This mine is located in the heart of Connemara, above the village of Maam. This was originally worked in the 1800s, for which there are few records, and later re-worked in 1908. On the site, however, the surface remains provide visible signs of different workings.
The processing mill, which is large and impressive, is quite prominent and overlooks Lough Corrib. It is in a fine condition and is well worth preserving. It seems likely that it was powered by a pelton wheel arrangement as there is evidence of a leat going from the stream which would have worked the wheel and driven the crushers. Above this is an incline plane, with a partly intact brake drum housing at the top. Another incline continues down past the mill to the remains of a wooden pier on the Lough.

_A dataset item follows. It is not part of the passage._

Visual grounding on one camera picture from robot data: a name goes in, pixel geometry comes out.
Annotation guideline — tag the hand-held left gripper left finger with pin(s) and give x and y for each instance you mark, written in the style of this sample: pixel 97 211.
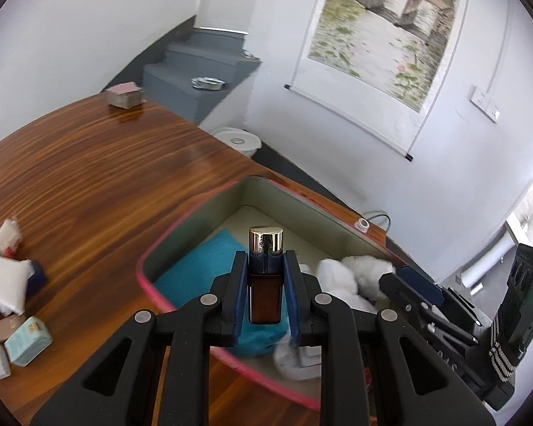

At the top of the first spoil tip, and cutting across the stream, an open adit is found. This is about 2 metres wide and appears quite modern, running straight in for about 200 metres. At this point, a branch passage to the right runs about 350 metres and has a small cross cut with a possible rise which was not climbed due to loose rock.
The tip higher up comes from the open cut stopes to the right of the stream. A small adit below the cut is blind after 20metres and care should be taken crossing a sump in the passage. On the opposite side, another short level has been driven and there is also a collapsed adit a little further up the hill. The tip here is quite surprising and a large amount of unprocessed galena can be found. This probably dates from a more modern time because the tip material had been dumped across the original incline. There is also a report about a boat full of ore, which sank in Lough Corrib on route to Galway and is still thought to be there.